• _Brief_
Only the lines of the data below from the one with "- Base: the" through the one with "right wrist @" are wanted. Repeat them exactly.

• _Data block_
════════════════════
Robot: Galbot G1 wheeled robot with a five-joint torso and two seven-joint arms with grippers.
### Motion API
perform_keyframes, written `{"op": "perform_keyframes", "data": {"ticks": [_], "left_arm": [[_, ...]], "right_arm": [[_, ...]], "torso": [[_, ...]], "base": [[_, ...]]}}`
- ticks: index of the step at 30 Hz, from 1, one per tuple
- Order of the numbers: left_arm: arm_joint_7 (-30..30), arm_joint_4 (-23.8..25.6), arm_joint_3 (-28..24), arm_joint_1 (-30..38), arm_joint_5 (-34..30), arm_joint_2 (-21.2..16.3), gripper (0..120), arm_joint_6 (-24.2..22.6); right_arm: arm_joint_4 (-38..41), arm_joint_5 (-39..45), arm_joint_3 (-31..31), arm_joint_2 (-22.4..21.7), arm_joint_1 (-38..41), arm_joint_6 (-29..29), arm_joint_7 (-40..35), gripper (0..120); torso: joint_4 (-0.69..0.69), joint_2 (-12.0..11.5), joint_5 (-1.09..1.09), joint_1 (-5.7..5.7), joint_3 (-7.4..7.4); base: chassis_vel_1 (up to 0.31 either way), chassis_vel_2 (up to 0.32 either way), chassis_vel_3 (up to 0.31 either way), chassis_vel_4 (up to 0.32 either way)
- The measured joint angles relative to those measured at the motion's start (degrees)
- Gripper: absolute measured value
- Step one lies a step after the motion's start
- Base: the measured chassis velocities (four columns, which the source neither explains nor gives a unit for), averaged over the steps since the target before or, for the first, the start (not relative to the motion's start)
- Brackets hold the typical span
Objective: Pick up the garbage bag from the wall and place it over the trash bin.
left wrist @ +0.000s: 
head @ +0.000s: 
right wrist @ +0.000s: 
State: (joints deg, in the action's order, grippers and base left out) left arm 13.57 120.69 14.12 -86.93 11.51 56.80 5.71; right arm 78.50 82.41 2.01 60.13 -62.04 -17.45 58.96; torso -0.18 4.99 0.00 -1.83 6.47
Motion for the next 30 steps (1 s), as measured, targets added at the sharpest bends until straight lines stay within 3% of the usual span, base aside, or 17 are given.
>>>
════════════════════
• _Reply_
- Base: the measured chassis velocities (four columns, which the source neither explains nor gives a unit for), averaged over the steps since the target before or, for the first, the start (not relative to the motion's start)
- Brackets hold the typical span
Objective: Pick up the garbage bag from the wall and place it over the trash bin.
left wrist @ +0.000s: 
head @ +0.000s: 
right wrist @ +0.000s: 

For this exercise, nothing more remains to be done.